With €360 million per year for walking and cycling infrastructure, study tours are invaluable

— Inspiration, insight and knowledge needed to support getting Ireland back cycling again.

Comment & Analysis: In the context of the Government’s commitment to spend €360 million per year on walking and cycling infrastructure, study tours are invaluable for insight into where we are going and inspiration to get us there… but it’s overdue that I outline why that’s the case.

Full disclosure from the start: I have run #IEinNL Dutch Cycling Study Tours for Irish groups since 2015 with André Pettinga, a Dutch consultant with a wealth of knowledge about not just cycling in the Netherlands but also the Irish cycling context.

There was a gap during Covid and, in line with the extra funding generally, the number of study tours has ramped up since 2021.

IMAGE: The scale of bicycle parking is breathtaking.

We say that our #IEinNL study tours are Dutch-Irish teamwork with each of us “translating” both the Dutch and the Irish to the Dutch experts involved and the Irish attendees. It can be amazing what can get not just lost in translation but differences in culture, design and the frameworks on each side.

The participants are mainly council officials and councillors but have also previously included parliamentarians, consultants, Department officials, and advocates. There are three main elements of study tours where attendees go abroad to learn from places with more advanced cycling cultures and infrastructure:

  • Immersiveness of the on-the-ground experience
    There’s nothing like a group cycling and focusing on cycling for 2-3 days: Seeing the infrastructure, using it, and seeing it being used by different people. On-the-ground explanations are far more beneficial than explaining something on paper or in a presentation.
  • Local experts
    Being able to ask questions, and get answers. Experts in cycling, such as officials or aldermen or consultants, give their experience of what works and what does not, how to get projects over the line, and how to make a city or town cycling-friendly.
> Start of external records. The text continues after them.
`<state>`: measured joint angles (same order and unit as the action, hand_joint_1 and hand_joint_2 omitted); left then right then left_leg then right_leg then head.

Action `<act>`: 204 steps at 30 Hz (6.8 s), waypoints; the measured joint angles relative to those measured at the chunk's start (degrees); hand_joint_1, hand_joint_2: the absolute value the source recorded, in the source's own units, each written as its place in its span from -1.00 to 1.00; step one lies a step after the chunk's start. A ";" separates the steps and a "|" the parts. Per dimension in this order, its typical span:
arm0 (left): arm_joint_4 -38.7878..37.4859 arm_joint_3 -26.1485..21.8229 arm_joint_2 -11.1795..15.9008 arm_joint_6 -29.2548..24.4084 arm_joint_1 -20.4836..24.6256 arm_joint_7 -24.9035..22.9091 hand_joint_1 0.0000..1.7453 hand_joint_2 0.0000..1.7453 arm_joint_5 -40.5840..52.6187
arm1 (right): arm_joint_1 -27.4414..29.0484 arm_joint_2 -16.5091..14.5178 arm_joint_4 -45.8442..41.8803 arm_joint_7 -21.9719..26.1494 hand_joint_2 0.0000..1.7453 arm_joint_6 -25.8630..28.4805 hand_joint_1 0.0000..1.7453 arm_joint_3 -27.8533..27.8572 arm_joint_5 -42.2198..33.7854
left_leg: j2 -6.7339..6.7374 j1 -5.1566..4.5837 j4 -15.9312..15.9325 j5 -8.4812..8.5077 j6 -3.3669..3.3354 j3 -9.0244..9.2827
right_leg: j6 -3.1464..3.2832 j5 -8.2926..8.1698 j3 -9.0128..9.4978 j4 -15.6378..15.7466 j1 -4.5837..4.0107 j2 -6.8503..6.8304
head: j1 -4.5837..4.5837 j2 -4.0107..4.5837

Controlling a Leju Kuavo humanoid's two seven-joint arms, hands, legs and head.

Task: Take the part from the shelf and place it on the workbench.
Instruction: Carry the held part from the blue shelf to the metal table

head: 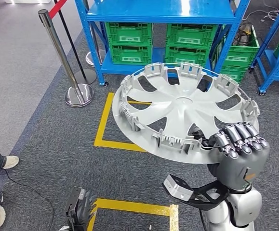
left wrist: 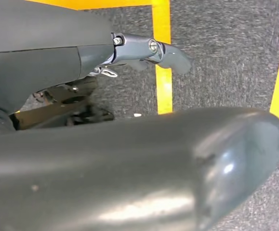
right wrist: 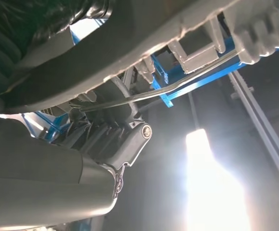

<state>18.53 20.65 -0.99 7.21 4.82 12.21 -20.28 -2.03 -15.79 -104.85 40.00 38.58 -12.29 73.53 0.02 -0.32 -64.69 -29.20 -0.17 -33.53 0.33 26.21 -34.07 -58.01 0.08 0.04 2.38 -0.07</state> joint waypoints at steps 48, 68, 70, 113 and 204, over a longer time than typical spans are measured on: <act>-0.65 0.00 -0.34 -0.40 0.04 -1.09 -1.00 -1.00 -0.94 | -0.11 -0.01 5.51 0.00 1.00 0.00 1.00 0.47 -1.31 | -0.10 -0.76 8.13 2.12 -0.90 2.35 | -1.59 -2.82 -1.76 1.06 0.18 -0.14 | -0.24 0.00; -0.67 0.00 -0.32 -0.58 0.04 -1.07 -1.00 -1.00 -1.23 | 0.12 -0.07 8.90 0.00 1.00 0.00 1.00 0.49 -3.56 | -0.10 -0.76 8.13 2.12 -0.90 2.30 | -1.59 -2.82 -1.81 1.06 0.18 -0.14 | -0.24 0.00; -0.68 0.00 -0.32 -0.57 0.04 -1.07 -1.00 -1.00 -1.27 | 0.13 -0.08 9.04 0.00 1.00 0.00 1.00 0.49 -3.50 | -0.10 -0.76 8.13 2.12 -0.90 2.30 | -1.59 -2.82 -1.81 1.06 0.18 -0.14 | -0.24 0.00; -0.83 0.00 -0.45 -0.46 0.05 -0.96 -1.00 -1.00 -0.86 | 0.16 -0.22 10.75 -0.01 1.00 0.00 1.00 0.01 -16.27 | 4.78 -0.02 4.70 0.07 0.42 1.04 | -0.79 0.10 -1.00 -1.19 0.60 -1.79 | -0.38 0.00; -1.45 -0.63 -1.60 -0.41 2.20 -2.92 -1.00 -1.00 2.32 | -0.09 -0.28 1.45 -0.04 1.00 0.00 1.00 6.15 -15.97 | 6.24 0.45 6.56 0.56 0.88 1.93 | -1.45 0.17 -1.47 -1.10 0.37 -2.04 | -0.70 0.01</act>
<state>17.08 20.02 -2.59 6.80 7.02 9.29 -17.97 -2.13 -16.08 -103.40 39.96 38.58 -6.15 57.56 6.26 0.13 -58.13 -28.65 0.71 -31.60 -1.12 26.38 -35.54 -59.12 0.45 -2.00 1.68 -0.05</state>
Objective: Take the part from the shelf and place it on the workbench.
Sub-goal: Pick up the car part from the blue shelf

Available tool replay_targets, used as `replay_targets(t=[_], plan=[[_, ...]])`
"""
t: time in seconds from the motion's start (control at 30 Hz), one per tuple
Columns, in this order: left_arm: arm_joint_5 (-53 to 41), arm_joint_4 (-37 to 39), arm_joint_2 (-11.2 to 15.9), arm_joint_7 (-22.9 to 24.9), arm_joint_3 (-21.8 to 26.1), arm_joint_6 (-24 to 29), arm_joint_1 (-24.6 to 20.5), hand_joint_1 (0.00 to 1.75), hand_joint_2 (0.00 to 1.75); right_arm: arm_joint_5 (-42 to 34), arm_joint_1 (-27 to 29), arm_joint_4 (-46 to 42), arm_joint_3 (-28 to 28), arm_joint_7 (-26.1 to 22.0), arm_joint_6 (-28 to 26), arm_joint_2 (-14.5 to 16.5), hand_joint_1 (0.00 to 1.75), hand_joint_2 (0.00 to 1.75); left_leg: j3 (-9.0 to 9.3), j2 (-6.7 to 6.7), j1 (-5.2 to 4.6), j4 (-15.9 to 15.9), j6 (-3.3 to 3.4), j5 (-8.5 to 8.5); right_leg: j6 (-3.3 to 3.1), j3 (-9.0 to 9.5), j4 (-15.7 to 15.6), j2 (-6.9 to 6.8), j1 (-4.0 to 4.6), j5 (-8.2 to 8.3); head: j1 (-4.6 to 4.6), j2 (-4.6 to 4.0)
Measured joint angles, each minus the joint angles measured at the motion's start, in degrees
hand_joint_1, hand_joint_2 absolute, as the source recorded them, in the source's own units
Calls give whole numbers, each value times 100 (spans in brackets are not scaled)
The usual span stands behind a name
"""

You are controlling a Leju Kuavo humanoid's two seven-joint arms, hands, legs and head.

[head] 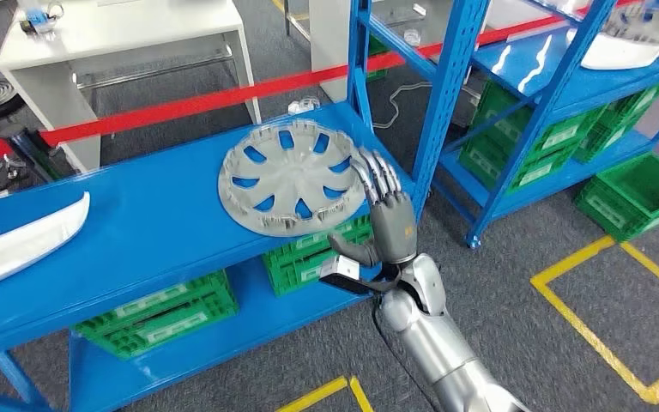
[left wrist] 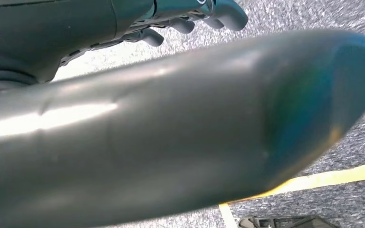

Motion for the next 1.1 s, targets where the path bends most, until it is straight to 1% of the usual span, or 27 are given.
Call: replay_targets(t=[0.1, 0.13, 0.17, 0.23, 0.27, 0.3, 0.33, 0.37, 0.4, 0.43, 0.47, 0.5, 0.53, 0.6, 0.63, 0.67, 0.7, 0.73, 0.77, 0.8, 0.83, 0.87, 0.9, 0.93, 0.97, 1.0, 1.1], plan=[[-2, -3, 5, 7, 1, 0, -7, 0, 0, 1, -6, 3, -1, 6, 3, 0, 0, 0, 34, 12, 2, 27, -96, -66, -124, 40, -30, 34, 0, -49, -7, 0], [-4, -4, 7, 8, 2, 0, -11, 0, 0, 5, -12, 3, -2, 6, 3, 0, 0, 0, -23, 13, 9, 164, -130, -132, -165, 65, -38, 39, -8, -62, -13, 0], [-8, -4, 8, 9, 2, 0, -17, 0, 0, 15, -16, 3, -3, 7, 3, 0, 0, 0, -154, 11, 16, 419, -160, -244, -200, 95, -46, 40, -17, -79, -21, 0], [-16, -2, 8, 15, 2, 0, -20, 0, 0, 38, -18, 9, -4, 8, 5, 0, 0, 0, -615, 9, 24, 1176, -199, -513, -243, 144, -46, 41, -13, -129, -30, 0], [-20, -1, 8, 20, 2, 0, -15, 0, 0, 48, -17, 14, -4, 9, 7, 0, 0, 0, -843, 9, 26, 1495, -206, -569, -251, 174, -46, 46, -9, -157, -30, 0], [-21, 1, 8, 25, 2, 0, -7, 0, 0, 51, -16, 21, -4, 10, 8, 0, 0, 0, -993, 8, 26, 1641, -202, -512, -254, 213, -46, 55, -5, -189, -29, 0], [-21, 3, 8, 28, 2, 0, 1, 0, 0, 51, -16, 27, -4, 11, 9, 0, 0, 0, -1033, 6, 25, 1566, -186, -336, -252, 262, -46, 66, -2, -225, -30, 0], [-22, 4, 9, 29, 2, 0, 6, 0, 0, 51, -17, 31, -4, 13, 10, 1, 0, 0, -965, 3, 21, 1281, -157, -76, -247, 321, -46, 77, 1, -263, -30, 0], [-22, 4, 11, 29, 2, 0, 9, 0, 0, 51, -19, 34, -4, 12, 10, 1, 0, 0, -835, -3, 11, 880, -116, 200, -238, 368, -49, 84, 0, -301, -31, 0], [-22, 4, 15, 29, 2, 0, 8, 0, 0, 51, -22, 36, -3, 12, 11, 2, 0, 0, -697, -7, -5, 510, -76, 379, -217, 407, -49, 92, 9, -342, -36, 0], [-22, 4, 20, 29, 2, 0, 5, 0, 0, 51, -25, 38, -3, 11, 13, 2, 0, 0, -596, -8, -21, 251, -43, 468, -190, 429, -54, 97, 14, -377, -37, 0], [-22, 4, 25, 30, 2, 0, 1, 0, 0, 51, -27, 40, -2, 11, 14, 2, 0, 0, -538, -8, -38, 121, -14, 475, -157, 438, -65, 101, 14, -403, -41, 0], [-22, 3, 28, 30, 2, 0, -1, 0, 0, 51, -28, 42, -2, 11, 15, 2, 0, 0, -513, -6, -52, 92, 6, 432, -119, 453, -83, 105, 15, -422, -43, 0], [-24, 1, 27, 31, 3, 1, 0, 0, 0, 51, -31, 38, -2, 10, 14, 2, 0, 0, -440, -6, -37, 22, 55, 432, -52, 500, -108, 96, 19, -450, -41, 0], [-25, 1, 27, 31, 4, 1, 0, 0, 0, 52, -40, 37, 0, 9, 14, 2, 0, 0, -388, -4, -19, -28, 84, 438, -26, 480, -26, 87, 23, -499, -35, 0], [-27, 0, 25, 30, 4, 1, -3, 0, 0, 53, -51, 37, 2, 8, 13, 2, 0, 0, -335, -2, 0, -75, 113, 439, -3, 388, 179, 77, 28, -597, -29, -1], [-28, 0, 24, 29, 4, 1, -5, 0, 0, 54, -57, 40, 3, 9, 13, 1, 0, 0, -298, 2, 7, -97, 136, 424, 12, 204, 510, 69, 20, -728, -22, -1], [-30, 1, 22, 29, 4, 1, -8, 0, 0, 54, -60, 45, 5, 11, 13, 1, 0, 0, -273, 3, 9, -100, 154, 398, 26, -44, 898, 66, 17, -867, -16, -1], [-31, 1, 20, 30, 4, 1, -7, 0, 0, 54, -52, 51, 5, 13, 14, 1, 0, 0, -251, 6, 9, -96, 161, 365, 39, -289, 1241, 64, 16, -950, -12, -1], [-31, 2, 19, 30, 5, 1, -4, 0, 0, 52, -39, 57, 6, 14, 14, 1, 0, 0, -220, 10, 9, -90, 159, 325, 50, -466, 1429, 61, 13, -924, -8, 0], [-31, 2, 18, 31, 5, 1, 0, 0, 0, 52, -31, 60, 6, 14, 15, 1, 0, 0, -179, 17, 12, -81, 151, 281, 57, -537, 1401, 53, 9, -775, -5, 0], [-31, 3, 15, 31, 6, 1, 3, 0, 0, 52, -28, 62, 6, 13, 15, 0, 0, 0, -127, 22, 16, -66, 136, 228, 60, -493, 1155, 33, 3, -523, 0, 0], [-31, 3, 13, 30, 7, 1, 5, 0, 0, 51, -29, 62, 6, 12, 16, 0, 0, 0, -73, 26, 19, -45, 113, 166, 61, -372, 768, 3, -4, -247, 3, 0], [-31, 4, 12, 28, 7, 1, 3, 0, 0, 48, -36, 69, 7, 10, 20, 1, 0, 0, -42, 30, 10, -17, 80, 102, 56, -239, 420, -27, -1, -62, 2, 0], [-31, 4, 12, 25, 7, 1, -3, 0, 0, 45, -40, 77, 8, 6, 23, 1, 0, 0, -26, 31, -1, 5, 46, 45, 28, -131, 167, -46, 2, 34, 2, 0], [-31, 4, 13, 20, 7, 1, -10, 0, 0, 43, -39, 85, 9, 0, 25, 1, 0, 0, -22, 38, -14, 19, 14, 3, -7, -74, 46, -51, 8, 37, 0, -1], [-33, 2, 15, -2, 7, -5, -27, 0, 0, 12, -37, 95, 7, -12, 61, 1, 0, 0, 24, 64, -23, 16, -70, -69, -133, -22, 17, -11, 10, -47, 0, -1]])
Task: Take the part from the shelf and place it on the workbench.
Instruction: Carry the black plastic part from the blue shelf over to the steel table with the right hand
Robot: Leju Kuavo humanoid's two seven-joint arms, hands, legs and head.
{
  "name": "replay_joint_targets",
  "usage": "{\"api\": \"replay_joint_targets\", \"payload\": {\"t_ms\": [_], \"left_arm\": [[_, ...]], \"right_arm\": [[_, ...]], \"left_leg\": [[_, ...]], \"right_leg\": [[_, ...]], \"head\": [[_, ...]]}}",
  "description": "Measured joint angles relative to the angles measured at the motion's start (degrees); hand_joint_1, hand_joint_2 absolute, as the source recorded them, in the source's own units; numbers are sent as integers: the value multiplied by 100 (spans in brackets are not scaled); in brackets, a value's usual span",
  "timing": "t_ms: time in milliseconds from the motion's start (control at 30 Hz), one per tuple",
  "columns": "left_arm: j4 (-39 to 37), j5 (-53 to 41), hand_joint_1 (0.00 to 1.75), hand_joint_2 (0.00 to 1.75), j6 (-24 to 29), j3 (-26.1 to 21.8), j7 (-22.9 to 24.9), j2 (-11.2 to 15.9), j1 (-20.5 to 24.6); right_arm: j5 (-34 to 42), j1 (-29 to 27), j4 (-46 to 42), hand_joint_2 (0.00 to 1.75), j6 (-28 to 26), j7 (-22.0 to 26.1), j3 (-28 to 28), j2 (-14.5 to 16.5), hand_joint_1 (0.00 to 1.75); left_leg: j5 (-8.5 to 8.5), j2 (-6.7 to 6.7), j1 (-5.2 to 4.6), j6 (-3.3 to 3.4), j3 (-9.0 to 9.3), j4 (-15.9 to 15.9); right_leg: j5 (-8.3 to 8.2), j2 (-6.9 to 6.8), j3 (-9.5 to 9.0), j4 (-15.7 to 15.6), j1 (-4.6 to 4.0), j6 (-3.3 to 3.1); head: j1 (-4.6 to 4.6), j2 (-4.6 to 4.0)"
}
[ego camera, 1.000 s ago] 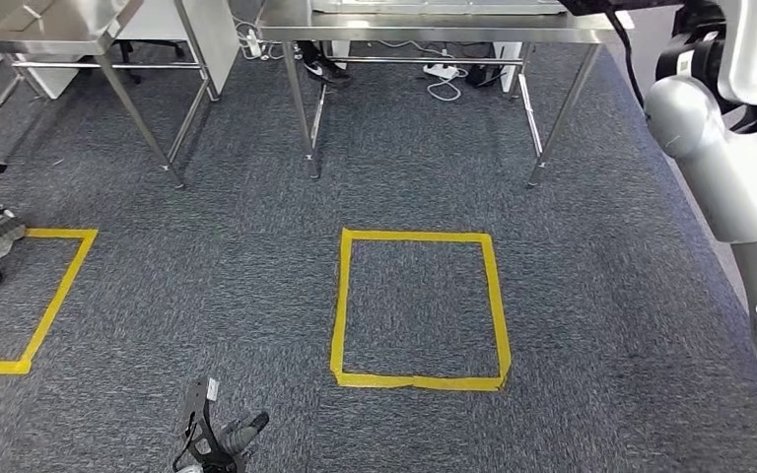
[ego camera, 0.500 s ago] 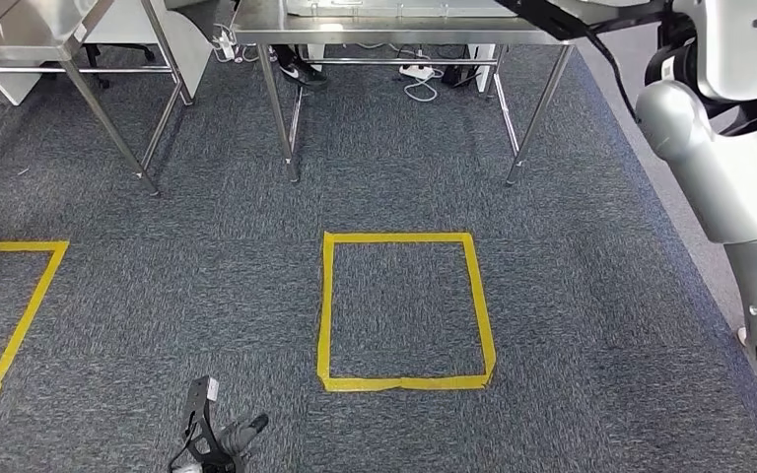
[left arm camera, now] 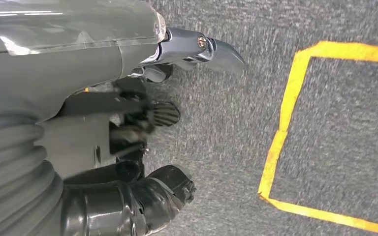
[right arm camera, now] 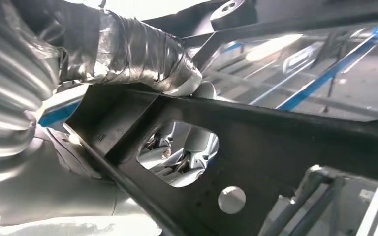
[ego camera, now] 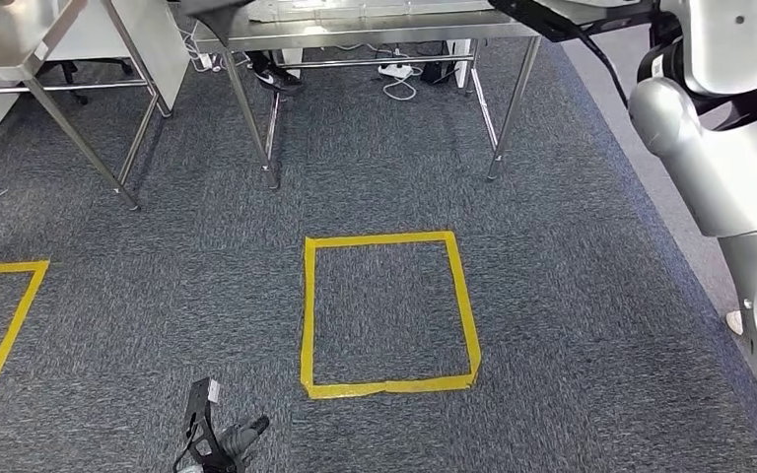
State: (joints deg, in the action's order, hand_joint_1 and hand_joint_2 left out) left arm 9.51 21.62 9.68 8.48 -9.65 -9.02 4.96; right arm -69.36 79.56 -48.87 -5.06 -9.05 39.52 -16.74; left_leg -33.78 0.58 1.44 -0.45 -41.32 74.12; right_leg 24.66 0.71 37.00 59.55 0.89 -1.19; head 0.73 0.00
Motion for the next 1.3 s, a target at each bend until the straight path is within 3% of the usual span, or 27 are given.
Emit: {"api": "replay_joint_targets", "payload": {"t_ms": [33, 67, 133, 167, 233, 333, 400, 467, 533, 567, 600, 667, 733, 833, 900, 1000, 1067, 1100, 1200, 1233, 1267, 1300], "left_arm": [[0, -3, 0, 175, 7, 0, 10, 0, 0], [0, -6, 0, 175, 12, 0, 20, 0, -1], [0, -10, 0, 175, 31, 0, 31, 2, 0], [0, -10, 0, 175, 41, 0, 38, 6, -1], [0, -8, 0, 175, 63, 0, 50, 11, -4], [0, -7, 0, 175, 92, 2, 60, 15, -11], [0, -9, 0, 175, 103, 2, 66, 15, -7], [0, -7, 0, 175, 110, 2, 83, 9, -2], [0, -1, 0, 175, 117, 2, 104, 4, -11], [0, 2, 0, 175, 120, 2, 112, 3, -18], [0, 2, 0, 175, 121, 2, 115, 3, -24], [0, 5, 0, 175, 124, 2, 118, 3, -25], [0, 14, 0, 175, 131, 2, 122, 4, -18], [0, 26, 0, 175, 142, 2, 124, -2, -22], [0, 30, 0, 175, 142, 2, 121, -5, -15], [0, 32, 0, 175, 142, 2, 119, -5, -16], [0, 33, 0, 175, 143, 2, 119, -5, -32], [0, 33, 0, 175, 144, 2, 119, -4, -37], [-2, 34, 0, 175, 149, 2, 120, 12, -56], [-3, 35, 0, 175, 152, 2, 121, 23, -63], [-4, 37, 0, 175, 155, 2, 123, 33, -70], [-4, 37, 0, 175, 157, 2, 125, 39, -73]], "right_arm": [[1, -1, 9, 175, 4, 1, 8, 8, 175], [1, -2, 16, 175, 10, 1, 11, 14, 175], [1, -3, 33, 175, 30, 2, 13, 16, 175], [1, -2, 43, 175, 40, 2, 14, 16, 175], [2, -8, 63, 175, 61, 2, 15, 15, 175], [9, -20, 78, 175, 95, 4, 18, -5, 175], [14, -2, 78, 175, 103, 11, 18, -15, 175], [20, 3, 79, 175, 111, 19, 30, -11, 175], [29, -31, 90, 175, 119, 19, 51, -12, 175], [32, -51, 99, 175, 125, 18, 62, -14, 175], [34, -65, 108, 175, 129, 17, 73, -16, 175], [37, -80, 125, 175, 137, 19, 95, -15, 175], [48, -90, 138, 175, 141, 19, 107, -9, 175], [67, -122, 145, 175, 138, 13, 109, 0, 175], [67, -120, 147, 175, 133, 11, 109, 8, 175], [67, -154, 149, 175, 133, 14, 111, 42, 175], [71, -192, 154, 175, 134, 15, 112, 57, 175], [73, -202, 158, 175, 134, 15, 112, 63, 175], [73, -230, 173, 175, 137, 17, 115, 73, 175], [74, -245, 180, 175, 140, 18, 120, 76, 175], [74, -263, 187, 175, 143, 17, 124, 78, 175], [75, -266, 193, 175, 146, 15, 127, 79, 175]], "left_leg": [[48, -4, -16, 29, -111, 117], [204, -7, -37, 69, -108, 1], [667, -27, -104, 184, 170, -743], [816, -40, -139, 243, 334, -1110], [878, -60, -194, 316, 518, -1500], [848, -49, -188, 375, 642, -1686], [866, -40, -161, 402, 772, -1791], [852, -24, -147, 403, 835, -1816], [798, -14, -130, 382, 887, -1807], [762, -15, -116, 362, 921, -1797], [717, -16, -100, 336, 960, -1779], [612, -16, -73, 266, 1036, -1740], [525, -6, -67, 176, 1046, -1713], [453, 7, -60, 68, 1068, -1641], [407, 2, -42, 30, 919, -1287], [121, -6, -42, 6, 213, -223], [5, -9, -65, 27, -134, 29], [112, -11, -87, 60, -170, -148], [1006, -54, -212, 264, 105, -1306], [1205, -74, -250, 335, 197, -1563], [1293, -90, -273, 390, 262, -1704], [1257, -89, -280, 425, 329, -1769]], "right_leg": [[15, 23, -18, 2, -24, -17], [31, 43, -42, 4, -44, -28], [67, 72, -102, 1, -64, -34], [81, 85, -119, -2, -70, -23], [83, 102, -130, -16, -62, 24], [18, 89, -120, 75, -60, 118], [167, 48, 7, 347, -55, 157], [456, 20, 345, 945, -34, 198], [547, 5, 661, 1390, 14, 251], [435, -8, 696, 1346, 44, 276], [222, -26, 631, 1101, 73, 302], [-196, -67, 385, 400, 105, 359], [-261, -92, 234, -11, 71, 325], [-144, -66, 142, -59, 34, 146], [-69, -43, 34, -58, 35, 56], [77, -2, -140, -62, 20, -4], [196, 21, -292, -62, 1, -13], [263, 28, -382, -63, -7, -14], [431, 45, -633, -120, 2, 13], [463, 56, -695, -171, 14, 40], [458, 66, -748, -207, 20, 73], [430, 75, -793, -246, 15, 111]], "head": [[-1, 0], [-1, 0], [-3, 0], [-3, 0], [-3, 1], [-4, 1], [-7, 1], [-9, 0], [-9, 0], [-8, 0], [-9, 0], [-9, 0], [-2, 1], [19, 1], [21, 1], [27, 1], [27, 0], [27, 0], [26, 0], [30, 0], [33, 0], [37, 0]]}}
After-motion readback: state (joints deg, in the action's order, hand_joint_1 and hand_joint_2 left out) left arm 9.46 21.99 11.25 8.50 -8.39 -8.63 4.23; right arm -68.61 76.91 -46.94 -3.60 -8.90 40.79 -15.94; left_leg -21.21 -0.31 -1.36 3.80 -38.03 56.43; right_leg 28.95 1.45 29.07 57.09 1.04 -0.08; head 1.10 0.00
Study tours include presentations as a minority element, but they cannot be fully replicated by a presentation, webinar or workshop at home. Seeing is believing.

IMAGE: André Pettinga, who was involved with traffic calming innovations such as the ‘woonerf’, explaining the concept to an Irish group.

With the #IEinNL study tours, immersiveness isn’t just a marketing slogan: The programme can include 25-35km cycling per day — although it’s worth saying that we’ve had a range of ages and abilities, electric bicycles can be provided and it’s at a relaxed pace and broken up by presentations, stops for explanations of different projects and situations.

A secondary element is learning about the above elements together, which creates ‘team building’ between officials and other officials and between officials and councillors. This can be helpful when there’s so much to be done at home to change our streets and roads to make them safer and attractive for all users.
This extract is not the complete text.